We will run through an example of how we utilise LaunchDarkly in a follow up article. If you want to host a system yourself or you want to use an open-source tool, that is also possible. For example, Unleash is a popular open-source feature flag system which is also integrated with GitLab.

Considerations when using feature flags

Now that we know the benefits of feature flags we should also look at some downsides and how to avoid them.

One consideration on using feature flags properly is to have good test coverage and a continuous integration pipeline that executes automated tests on every code change. Using this, the software engineering team can minimise the risk of breaking functionality on new code changes. Running automated tests is good practice anyway and regarding feature flags, every permutation should be tested to ensure compatibility. The drawback here is the increased complexity of maintaining additional tests and permutations.

To keep complexity in check, it makes sense to not have too many feature flags and to ensure that they are not dependent on each other. To keep the amount of feature flags low, they should be as short-lived as possible and then be removed when the feature is released fully. I would recommend keeping a ticket in the product backlog for removing the flag. Additionally, some feature flag systems can alert if the feature flag is ready for removal as no application is attempting to fetch the state.

Another complexity issue is dependent feature flags. They should be avoided! It makes it really hard to know the state of the system. Try to keep the structure clean and tidy. If a feature needs a new REST API endpoint, then secure the endpoint with a feature flag. If the calculation logic changes, try to create one code path where the decision between the new and old logic happens.

Who is responsible for enabling/disabling features?

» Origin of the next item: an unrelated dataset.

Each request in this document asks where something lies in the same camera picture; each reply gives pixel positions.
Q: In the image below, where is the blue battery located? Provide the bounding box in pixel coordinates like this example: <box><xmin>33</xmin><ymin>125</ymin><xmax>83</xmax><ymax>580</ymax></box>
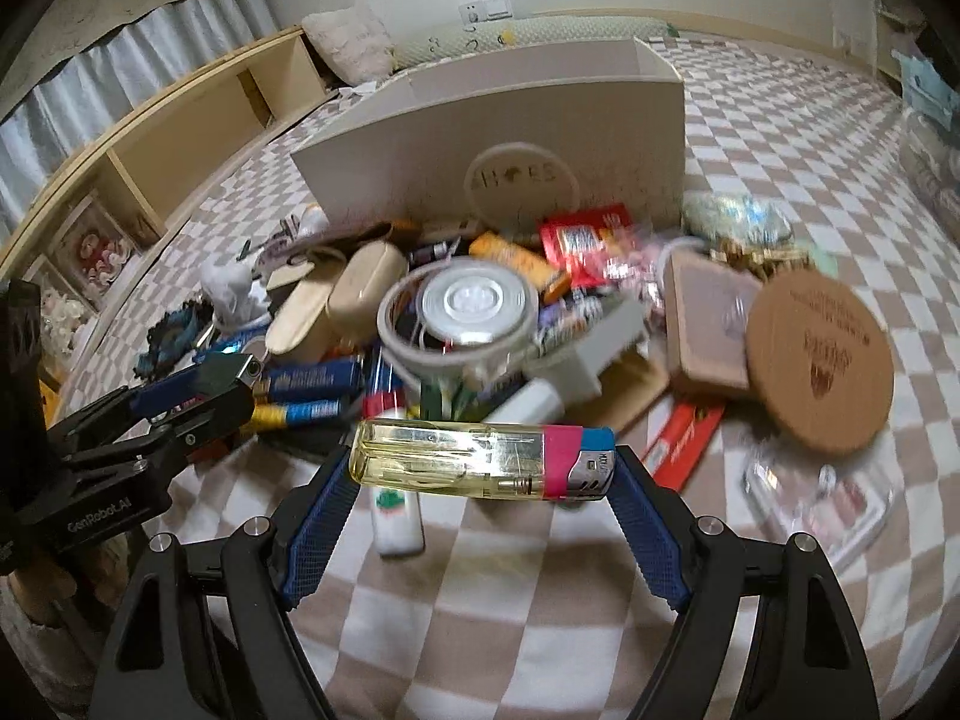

As software deployments and feature releases are better decoupled by using feature flags, the responsibility for enabling/disabling features can be shifted. The product owner could get the permissions to rollout a feature in coordination with other departments. Each team has to decide on its own if they want to have this and make sure to have some audit in place to trace what feature has been enabled when. We aim for bug-free releases, but the possibility is always there that some bugs can sneak in. Even though automated tests are in place and the feature was tested properly. With good coordination and great monitoring, it is very likely that your next feature release will be successful.

Summary

Feature flags can help to increase the number of successful feature releases quite significantly by decoupling the software deployments from feature releases. The process fits better into the continuous delivery approach with higher success rates. Releasing small parts step by step makes it easier to keep track of what is going on. If the number of feature flags stay limited and the application has a great test coverage, there is no reason to not use feature flags.